The commotion died instantly, and the Hun’Kui looked around in apparent confusion, as Hector had left only their heads uncovered.
The young Rainlords that they’d been bothering all looked toward him at once, and Hector wasn’t sure what their expressions meant. Had he made a mistake? Maybe he shouldn’t have interfered. It wasn’t like the Rainlords needed--
An unfamiliar sound rang out--a heavy, piping noise that simultaneously carried a whip’s crack with it.
Pain came knifing through Hector’s chest.
The street erupted into shrieks as the crowd around the Rainlords scattered, and Hector saw several more clusters of Hun’Kui letting everyone flee around them. One was aiming at him with a long, two-handed rifle of some strange kind. Tendrils of blue smoke--or something like it--swirled up from both the tip of its barrel and the back of its apparent loading chamber.
This time, it was the Rainlords’ turn to react.
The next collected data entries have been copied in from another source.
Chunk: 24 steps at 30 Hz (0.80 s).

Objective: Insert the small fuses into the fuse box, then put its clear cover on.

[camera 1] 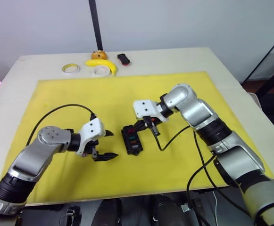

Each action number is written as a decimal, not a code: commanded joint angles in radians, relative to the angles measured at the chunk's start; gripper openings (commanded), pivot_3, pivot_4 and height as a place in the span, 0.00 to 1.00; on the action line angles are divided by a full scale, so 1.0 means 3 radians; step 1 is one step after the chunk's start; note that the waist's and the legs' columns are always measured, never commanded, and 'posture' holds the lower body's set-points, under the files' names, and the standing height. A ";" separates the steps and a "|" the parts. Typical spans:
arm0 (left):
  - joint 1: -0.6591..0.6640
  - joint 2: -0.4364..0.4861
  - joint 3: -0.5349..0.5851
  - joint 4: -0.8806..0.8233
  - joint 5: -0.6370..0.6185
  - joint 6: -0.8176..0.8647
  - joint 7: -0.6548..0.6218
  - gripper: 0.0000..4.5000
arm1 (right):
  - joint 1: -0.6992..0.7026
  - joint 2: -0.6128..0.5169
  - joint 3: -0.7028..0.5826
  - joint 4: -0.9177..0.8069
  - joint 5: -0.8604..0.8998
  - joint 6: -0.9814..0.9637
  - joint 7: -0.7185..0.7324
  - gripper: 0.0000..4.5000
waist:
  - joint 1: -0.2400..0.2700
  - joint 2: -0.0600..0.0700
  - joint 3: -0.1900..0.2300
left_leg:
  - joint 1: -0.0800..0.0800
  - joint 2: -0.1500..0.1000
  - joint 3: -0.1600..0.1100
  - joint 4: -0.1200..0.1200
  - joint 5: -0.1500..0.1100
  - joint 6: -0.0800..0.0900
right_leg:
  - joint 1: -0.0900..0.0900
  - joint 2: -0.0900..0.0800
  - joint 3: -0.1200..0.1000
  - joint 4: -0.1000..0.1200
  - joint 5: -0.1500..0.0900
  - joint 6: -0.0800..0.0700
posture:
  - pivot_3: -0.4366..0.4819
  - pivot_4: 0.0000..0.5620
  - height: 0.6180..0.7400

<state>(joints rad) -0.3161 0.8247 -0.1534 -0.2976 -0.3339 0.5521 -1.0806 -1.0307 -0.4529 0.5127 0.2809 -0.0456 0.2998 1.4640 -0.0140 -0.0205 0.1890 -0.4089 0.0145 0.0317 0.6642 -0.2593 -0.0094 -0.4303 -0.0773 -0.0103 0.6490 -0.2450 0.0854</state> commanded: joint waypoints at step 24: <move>0.0007 -0.0028 0.0019 -0.0101 0.0029 -0.0091 0.0032 1.00 | -0.0115 0.0031 0.0000 -0.0059 -0.0053 -0.0014 0.0103 0.00 | 0.0000 0.0000 0.0000 | 0.0000 0.0000 0.0000 0.0000 0.0000 0.0000 | 0.0000 0.0000 0.0000 0.0000 0.0000 0.0000 | 0.48 0.27 1.00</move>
<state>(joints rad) -0.3158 0.8167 -0.1535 -0.2979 -0.3261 0.5361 -1.0721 -1.0321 -0.4506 0.5223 0.2670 -0.0607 0.3086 1.4969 -0.0141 -0.0205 0.1890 -0.4089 0.0144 0.0317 0.6643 -0.2593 -0.0095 -0.4303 -0.0773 -0.0103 0.6491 -0.2450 0.0854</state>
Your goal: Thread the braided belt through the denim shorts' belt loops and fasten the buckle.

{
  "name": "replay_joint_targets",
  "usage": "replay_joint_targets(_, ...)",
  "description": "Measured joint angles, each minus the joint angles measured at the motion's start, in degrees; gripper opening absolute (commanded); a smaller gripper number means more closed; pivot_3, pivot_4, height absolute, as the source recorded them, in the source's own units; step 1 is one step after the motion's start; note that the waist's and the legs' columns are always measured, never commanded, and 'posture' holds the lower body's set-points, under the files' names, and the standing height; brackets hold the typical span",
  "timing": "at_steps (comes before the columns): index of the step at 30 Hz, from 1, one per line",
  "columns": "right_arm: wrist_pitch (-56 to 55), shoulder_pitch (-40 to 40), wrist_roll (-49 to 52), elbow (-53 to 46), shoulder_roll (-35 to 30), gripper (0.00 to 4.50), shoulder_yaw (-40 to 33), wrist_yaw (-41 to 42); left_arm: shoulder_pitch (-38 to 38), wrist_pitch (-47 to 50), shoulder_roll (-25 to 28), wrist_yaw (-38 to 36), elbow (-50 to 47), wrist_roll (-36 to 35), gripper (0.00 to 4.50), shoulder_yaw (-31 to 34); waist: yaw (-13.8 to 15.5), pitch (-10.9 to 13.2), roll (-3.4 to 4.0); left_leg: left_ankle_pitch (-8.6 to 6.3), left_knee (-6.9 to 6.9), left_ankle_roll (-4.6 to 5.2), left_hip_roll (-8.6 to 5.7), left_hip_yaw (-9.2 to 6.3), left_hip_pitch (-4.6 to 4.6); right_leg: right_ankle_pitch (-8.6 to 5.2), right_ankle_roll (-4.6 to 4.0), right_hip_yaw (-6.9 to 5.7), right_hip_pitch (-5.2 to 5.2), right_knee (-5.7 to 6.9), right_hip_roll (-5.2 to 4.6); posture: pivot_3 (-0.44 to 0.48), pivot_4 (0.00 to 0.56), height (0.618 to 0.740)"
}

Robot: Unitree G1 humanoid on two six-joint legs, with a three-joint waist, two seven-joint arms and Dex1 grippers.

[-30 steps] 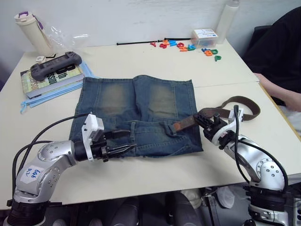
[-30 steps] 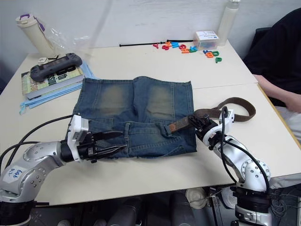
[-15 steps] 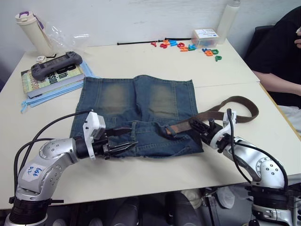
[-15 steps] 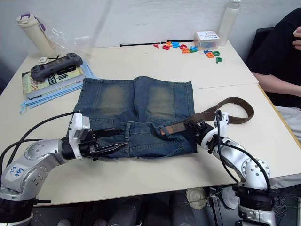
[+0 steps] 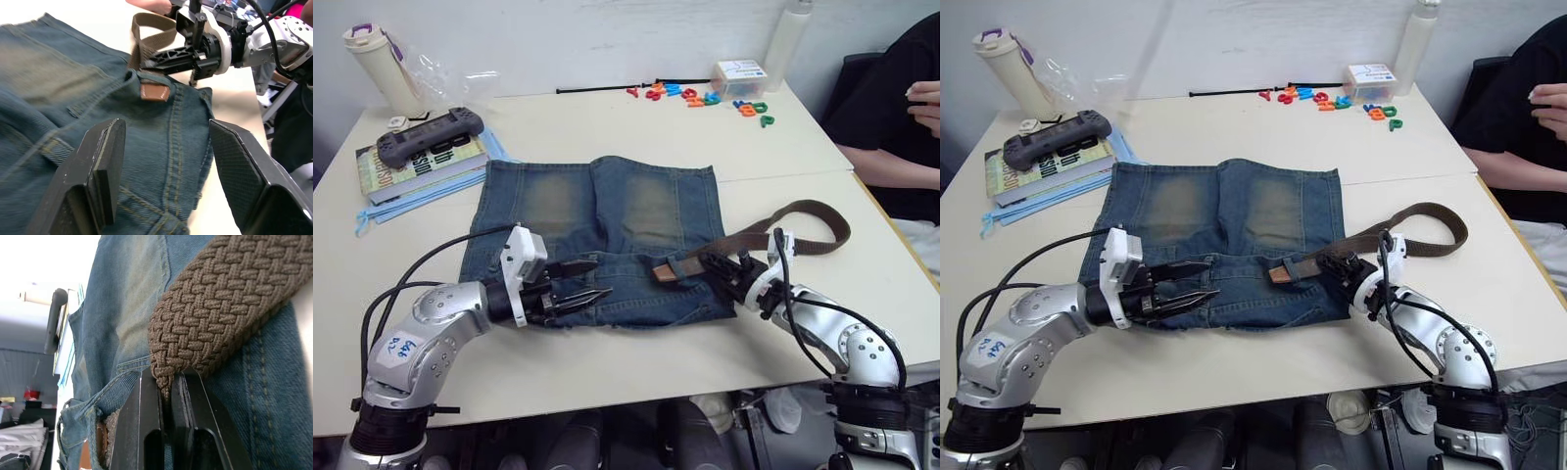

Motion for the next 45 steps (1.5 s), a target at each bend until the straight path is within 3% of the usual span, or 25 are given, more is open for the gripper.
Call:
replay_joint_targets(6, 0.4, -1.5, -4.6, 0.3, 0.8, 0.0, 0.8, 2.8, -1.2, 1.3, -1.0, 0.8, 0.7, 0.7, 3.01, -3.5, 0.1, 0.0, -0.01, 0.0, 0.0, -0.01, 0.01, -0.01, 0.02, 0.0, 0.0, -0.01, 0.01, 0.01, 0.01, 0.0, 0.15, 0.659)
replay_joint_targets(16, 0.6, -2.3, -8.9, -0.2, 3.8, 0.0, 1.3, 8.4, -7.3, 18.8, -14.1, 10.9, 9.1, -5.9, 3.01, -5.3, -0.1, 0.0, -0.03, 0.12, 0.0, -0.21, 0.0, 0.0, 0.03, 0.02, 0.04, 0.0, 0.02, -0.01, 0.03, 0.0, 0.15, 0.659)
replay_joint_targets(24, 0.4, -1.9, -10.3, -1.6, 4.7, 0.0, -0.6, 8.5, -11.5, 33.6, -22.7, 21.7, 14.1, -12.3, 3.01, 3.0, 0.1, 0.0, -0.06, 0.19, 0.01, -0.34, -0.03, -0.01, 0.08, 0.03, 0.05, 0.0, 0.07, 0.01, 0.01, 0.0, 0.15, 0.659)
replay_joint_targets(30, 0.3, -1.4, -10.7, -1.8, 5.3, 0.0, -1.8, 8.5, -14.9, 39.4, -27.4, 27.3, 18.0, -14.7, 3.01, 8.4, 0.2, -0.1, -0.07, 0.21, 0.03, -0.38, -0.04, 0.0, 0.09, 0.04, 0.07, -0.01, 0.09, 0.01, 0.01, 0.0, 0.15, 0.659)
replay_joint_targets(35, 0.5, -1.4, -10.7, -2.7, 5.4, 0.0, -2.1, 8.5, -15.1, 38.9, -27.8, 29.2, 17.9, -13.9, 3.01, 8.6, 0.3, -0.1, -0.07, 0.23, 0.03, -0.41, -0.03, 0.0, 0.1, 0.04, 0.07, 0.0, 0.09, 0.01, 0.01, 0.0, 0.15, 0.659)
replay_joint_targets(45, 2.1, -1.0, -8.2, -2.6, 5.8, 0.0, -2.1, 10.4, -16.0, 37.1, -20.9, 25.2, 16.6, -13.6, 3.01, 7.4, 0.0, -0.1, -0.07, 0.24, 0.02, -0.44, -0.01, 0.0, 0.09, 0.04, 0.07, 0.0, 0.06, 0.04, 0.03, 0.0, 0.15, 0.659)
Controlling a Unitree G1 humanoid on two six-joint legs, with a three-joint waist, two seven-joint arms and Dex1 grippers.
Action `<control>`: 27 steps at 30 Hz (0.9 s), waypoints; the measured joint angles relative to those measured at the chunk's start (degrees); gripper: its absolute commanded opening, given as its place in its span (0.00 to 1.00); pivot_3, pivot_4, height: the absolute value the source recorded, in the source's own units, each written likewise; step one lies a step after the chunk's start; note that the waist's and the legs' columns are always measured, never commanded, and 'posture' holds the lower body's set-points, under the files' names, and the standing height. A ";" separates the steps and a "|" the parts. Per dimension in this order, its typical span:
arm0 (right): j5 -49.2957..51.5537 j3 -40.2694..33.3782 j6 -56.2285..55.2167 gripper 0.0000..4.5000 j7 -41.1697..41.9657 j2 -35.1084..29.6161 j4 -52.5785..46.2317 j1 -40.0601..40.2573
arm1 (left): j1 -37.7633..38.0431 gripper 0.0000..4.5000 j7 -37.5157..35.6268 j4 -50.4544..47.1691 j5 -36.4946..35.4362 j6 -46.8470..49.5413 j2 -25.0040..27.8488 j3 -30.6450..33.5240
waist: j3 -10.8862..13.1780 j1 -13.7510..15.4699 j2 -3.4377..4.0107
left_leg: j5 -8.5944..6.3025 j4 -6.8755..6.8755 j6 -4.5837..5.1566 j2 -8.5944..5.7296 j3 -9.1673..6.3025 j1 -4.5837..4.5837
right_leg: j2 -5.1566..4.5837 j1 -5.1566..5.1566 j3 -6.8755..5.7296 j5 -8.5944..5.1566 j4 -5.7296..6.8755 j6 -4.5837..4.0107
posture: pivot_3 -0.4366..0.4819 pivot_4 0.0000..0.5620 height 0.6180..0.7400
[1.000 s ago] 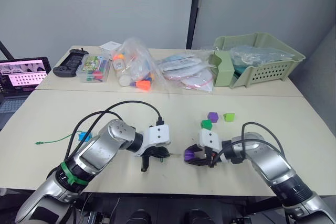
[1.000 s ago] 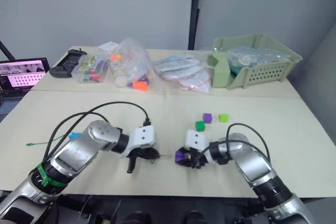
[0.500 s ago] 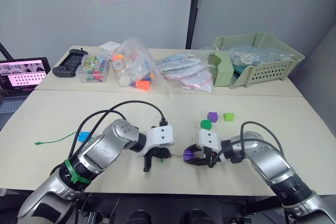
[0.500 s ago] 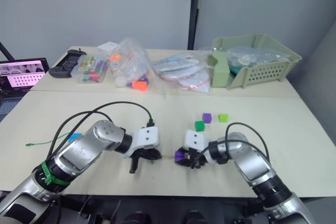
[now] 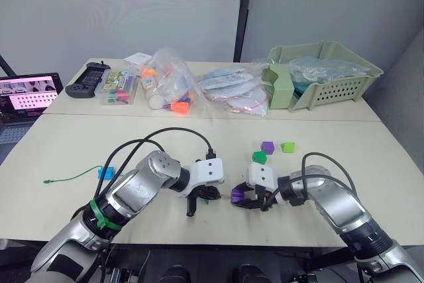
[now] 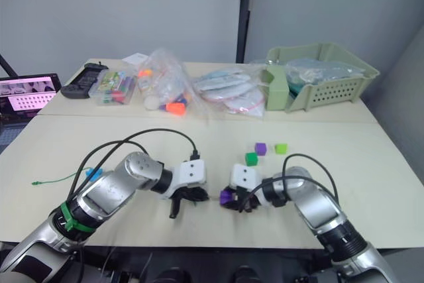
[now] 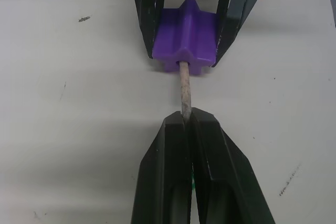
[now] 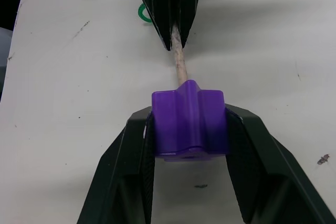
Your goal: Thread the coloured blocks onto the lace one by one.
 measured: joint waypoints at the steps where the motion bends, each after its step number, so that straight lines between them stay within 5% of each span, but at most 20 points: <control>1: -0.01 -0.04 0.16 0.31 -0.03 -0.07 -0.14 0.05 | 0.00 0.00 0.04 0.07 0.00 0.00 -0.13 0.00 | 0.00 0.01 0.00 | 0.00 0.01 0.00 0.00 0.00 0.00 | 0.00 0.00 0.00 0.00 0.00 0.00 | 0.48 0.27 1.00; 27: 0.50 -0.87 0.21 0.31 -0.99 -1.15 -1.43 2.05 | 0.94 0.00 1.19 -3.91 -1.03 2.76 1.90 0.86 | 0.00 0.30 0.00 | 0.00 0.06 0.00 -0.03 -0.01 -0.03 | -0.04 0.02 0.00 0.00 -0.02 0.01 | 0.48 0.27 1.00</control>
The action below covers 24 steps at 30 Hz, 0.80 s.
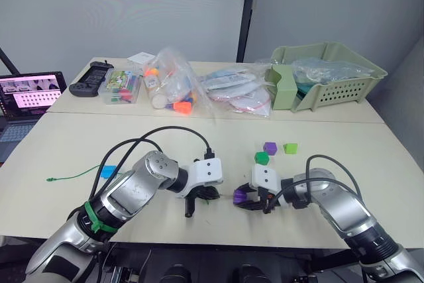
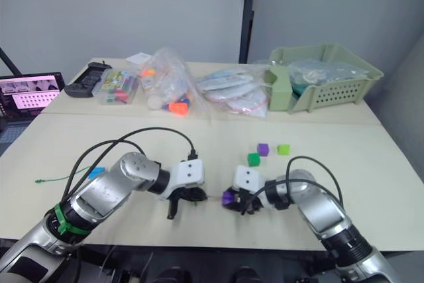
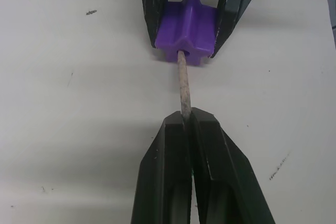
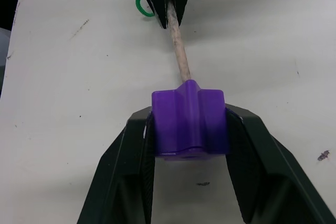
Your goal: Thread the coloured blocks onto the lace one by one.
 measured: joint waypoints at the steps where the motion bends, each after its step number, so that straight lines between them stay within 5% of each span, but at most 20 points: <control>1: 0.02 0.01 0.05 0.31 0.00 0.01 -0.01 -0.02 | 0.22 0.00 0.12 0.04 -0.22 -0.01 -0.40 0.00 | 0.00 -0.01 0.00 | 0.00 0.00 0.00 0.00 0.00 0.00 | 0.00 0.00 0.00 0.00 0.00 0.00 | 0.48 0.27 1.00; 24: -0.02 0.08 4.38 0.31 -1.57 0.74 -3.00 0.18 | -0.41 0.00 -0.12 8.78 0.55 -4.15 -7.43 -1.18 | 0.00 -0.07 0.00 | 0.00 0.07 0.00 0.01 -0.02 -0.02 | 0.02 0.00 -0.02 0.00 0.03 0.00 | 0.48 0.27 1.00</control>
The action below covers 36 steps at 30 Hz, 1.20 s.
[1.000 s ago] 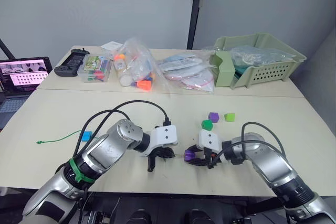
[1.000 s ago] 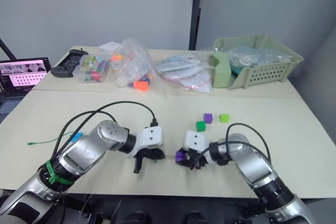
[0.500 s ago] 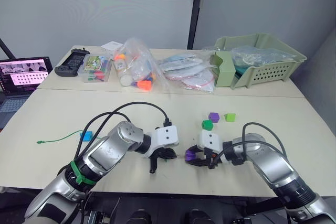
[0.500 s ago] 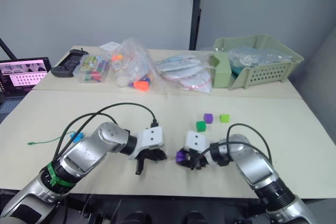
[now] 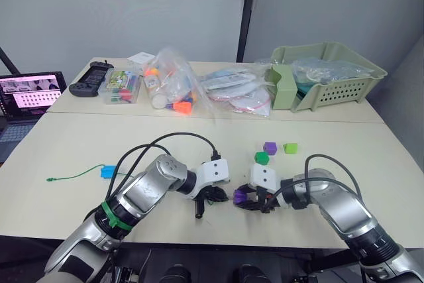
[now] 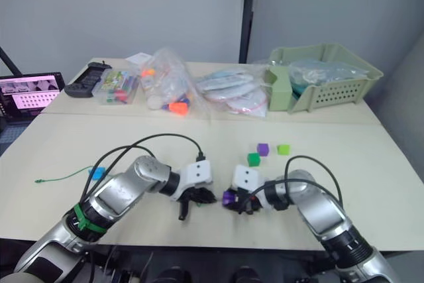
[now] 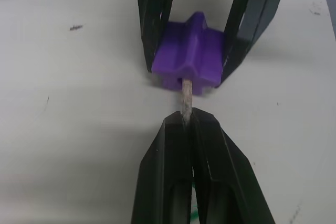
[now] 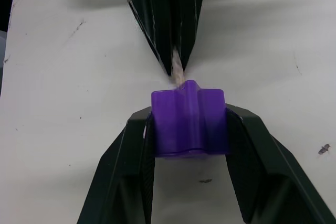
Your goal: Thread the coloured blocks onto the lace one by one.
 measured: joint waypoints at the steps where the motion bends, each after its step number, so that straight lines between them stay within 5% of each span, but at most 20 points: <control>1: 0.01 0.03 0.02 0.31 0.02 0.07 -0.02 0.00 | -0.02 0.00 -0.09 0.28 0.05 -0.39 -0.23 -0.03 | 0.00 -0.01 0.00 | 0.00 0.00 0.00 0.00 0.00 0.00 | 0.00 0.00 0.00 0.00 0.00 0.00 | 0.48 0.27 1.00; 21: -0.12 0.11 0.02 0.31 0.51 0.44 -0.17 0.09 | 4.23 0.00 -4.12 8.44 -0.07 -15.00 -2.93 4.22 | -0.01 0.02 0.01 | 0.00 0.02 0.00 0.00 -0.01 0.00 | -0.02 0.01 -0.01 0.00 0.01 0.00 | 0.48 0.27 1.00; 27: -0.69 0.16 -0.78 0.31 0.51 0.73 0.79 -0.09 | 4.39 0.43 -6.01 9.28 0.34 -22.03 -1.48 5.27 | -0.01 -0.05 0.01 | 0.00 0.02 0.00 0.02 0.00 0.05 | 0.00 0.04 -0.01 0.01 0.02 -0.01 | 0.48 0.27 1.00; 36: -1.52 0.45 -3.60 0.31 0.51 1.08 1.79 -0.02 | 6.27 0.43 -9.13 8.05 -0.08 -24.75 3.37 6.71 | -0.01 -0.59 0.01 | 0.00 0.02 0.00 0.04 0.00 0.07 | 0.03 0.00 0.00 0.00 0.11 -0.01 | 0.48 0.27 1.00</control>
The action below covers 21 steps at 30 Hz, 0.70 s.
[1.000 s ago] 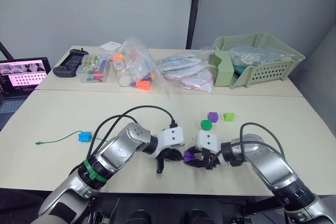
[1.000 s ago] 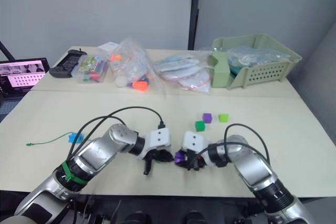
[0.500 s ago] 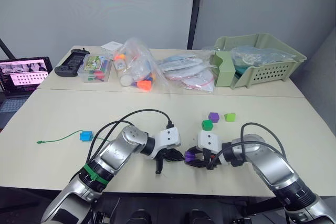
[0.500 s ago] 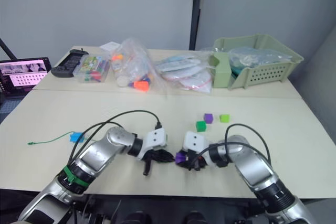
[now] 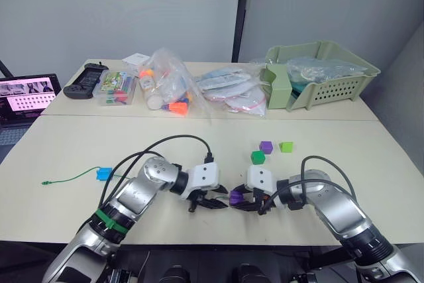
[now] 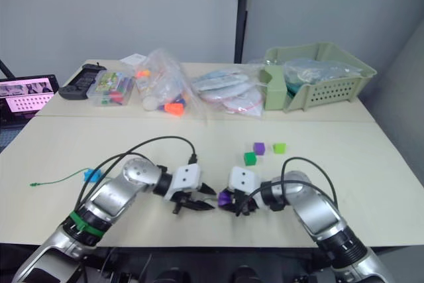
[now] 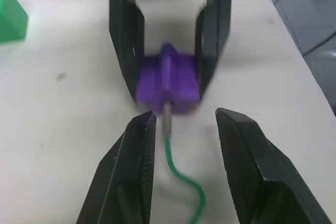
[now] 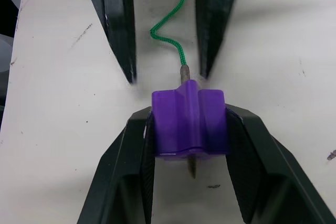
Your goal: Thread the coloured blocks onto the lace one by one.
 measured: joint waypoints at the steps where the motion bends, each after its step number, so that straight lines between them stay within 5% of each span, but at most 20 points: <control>1: -0.07 -0.01 -0.24 0.31 0.07 -0.09 0.08 0.00 | 0.24 0.43 0.01 0.00 0.01 -0.23 0.48 0.37 | 0.00 0.08 0.00 | 0.00 0.01 0.00 0.00 0.00 0.00 | 0.00 0.00 0.00 0.00 -0.01 0.00 | 0.48 0.27 1.00; 11: -0.07 -0.16 -1.17 0.31 0.87 -0.90 0.19 0.18 | 4.25 0.43 1.93 2.51 0.42 -4.95 2.08 3.38 | 0.00 0.45 0.00 | 0.00 0.04 0.00 -0.01 0.02 0.00 | -0.03 0.01 0.00 0.00 -0.01 0.00 | 0.48 0.27 1.00; 17: -0.07 -0.16 -0.86 0.31 0.78 -0.90 0.02 0.18 | 4.40 0.03 2.17 4.34 0.38 -7.16 0.90 3.70 | 0.00 0.46 0.00 | 0.00 0.04 0.00 -0.01 0.02 0.00 | -0.03 0.02 0.00 0.00 -0.01 0.00 | 0.48 0.27 1.00; 21: -0.09 -0.31 -0.68 0.31 0.62 -0.92 -0.30 0.48 | 4.98 0.02 2.26 4.63 0.28 -8.02 -0.08 3.90 | 0.00 0.50 0.00 | 0.00 0.03 0.00 -0.01 0.02 0.00 | -0.04 0.02 0.00 0.00 -0.02 0.00 | 0.48 0.27 1.00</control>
Everyone bolted away from Hector, and within as much time as it took for him to turn his head, the Hun’Kui were nearly all subdued--many by crystal or metal, some by threat of a blade or gun, and the last lingering few by a hand or foot pressing them into the dirt.
Hector, however, was more concerned with the gaping hole in his chest, and thus, his suit. And despite already having the vigor required to walk in this cumbersome thing, Garovel had not been numbing his pain. And so, he felt every bit of that searing air as it rushed in and scorched his flesh, exploding up through his punctured lung and burning his throat, mouth, and nose with every breath.
His body wanted to panic, of course, but he knew it wouldn’t last long. He knew Garovel’s help was imminent, and indeed, it soon arrived. All pain flew away from him as quickly as it had arrived.
But when he turned to look at Garovel, he saw that the reaper had a gaping wound, too.